■ **Task instructions**
From the listing below, pull out every line where the string "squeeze" appears.
Recorded information section start
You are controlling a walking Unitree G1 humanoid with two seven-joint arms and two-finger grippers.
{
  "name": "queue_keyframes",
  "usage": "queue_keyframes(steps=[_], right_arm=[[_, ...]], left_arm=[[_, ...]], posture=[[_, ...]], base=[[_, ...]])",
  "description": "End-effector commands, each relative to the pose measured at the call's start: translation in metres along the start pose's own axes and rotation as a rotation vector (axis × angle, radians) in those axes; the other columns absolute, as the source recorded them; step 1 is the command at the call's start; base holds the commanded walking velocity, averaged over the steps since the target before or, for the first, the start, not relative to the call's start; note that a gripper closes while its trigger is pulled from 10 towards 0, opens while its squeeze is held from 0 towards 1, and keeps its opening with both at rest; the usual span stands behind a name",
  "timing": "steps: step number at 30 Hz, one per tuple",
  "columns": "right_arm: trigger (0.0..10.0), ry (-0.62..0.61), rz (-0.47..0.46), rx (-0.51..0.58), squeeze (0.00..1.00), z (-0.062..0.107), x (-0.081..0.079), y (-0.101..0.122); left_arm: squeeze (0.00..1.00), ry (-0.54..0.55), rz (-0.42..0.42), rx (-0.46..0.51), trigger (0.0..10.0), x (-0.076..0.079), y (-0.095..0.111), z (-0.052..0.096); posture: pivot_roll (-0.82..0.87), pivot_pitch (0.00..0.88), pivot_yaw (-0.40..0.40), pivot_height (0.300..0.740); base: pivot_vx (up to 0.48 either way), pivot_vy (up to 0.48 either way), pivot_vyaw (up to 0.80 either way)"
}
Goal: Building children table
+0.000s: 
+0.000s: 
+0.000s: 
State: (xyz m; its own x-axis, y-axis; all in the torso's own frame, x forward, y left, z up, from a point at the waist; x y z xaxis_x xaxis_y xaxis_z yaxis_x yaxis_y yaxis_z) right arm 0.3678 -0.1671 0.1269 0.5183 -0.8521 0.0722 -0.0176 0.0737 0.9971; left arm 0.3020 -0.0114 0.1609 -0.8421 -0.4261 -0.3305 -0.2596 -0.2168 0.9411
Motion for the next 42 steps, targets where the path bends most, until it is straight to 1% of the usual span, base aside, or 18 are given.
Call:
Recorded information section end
■ **Exercise response**
  "description": "End-effector commands, each relative to the pose measured at the call's start: translation in metres along the start pose's own axes and rotation as a rotation vector (axis × angle, radians) in those axes; the other columns absolute, as the source recorded them; step 1 is the command at the call's start; base holds the commanded walking velocity, averaged over the steps since the target before or, for the first, the start, not relative to the call's start; note that a gripper closes while its trigger is pulled from 10 towards 0, opens while its squeeze is held from 0 towards 1, and keeps its opening with both at rest; the usual span stands behind a name",
  "columns": "right_arm: trigger (0.0..10.0), ry (-0.62..0.61), rz (-0.47..0.46), rx (-0.51..0.58), squeeze (0.00..1.00), z (-0.062..0.107), x (-0.081..0.079), y (-0.101..0.122); left_arm: squeeze (0.00..1.00), ry (-0.54..0.55), rz (-0.42..0.42), rx (-0.46..0.51), trigger (0.0..10.0), x (-0.076..0.079), y (-0.095..0.111), z (-0.052..0.096); posture: pivot_roll (-0.82..0.87), pivot_pitch (0.00..0.88), pivot_yaw (-0.40..0.40), pivot_height (0.300..0.740); base: pivot_vx (up to 0.48 either way), pivot_vy (up to 0.48 either way), pivot_vyaw (up to 0.80 either way)"

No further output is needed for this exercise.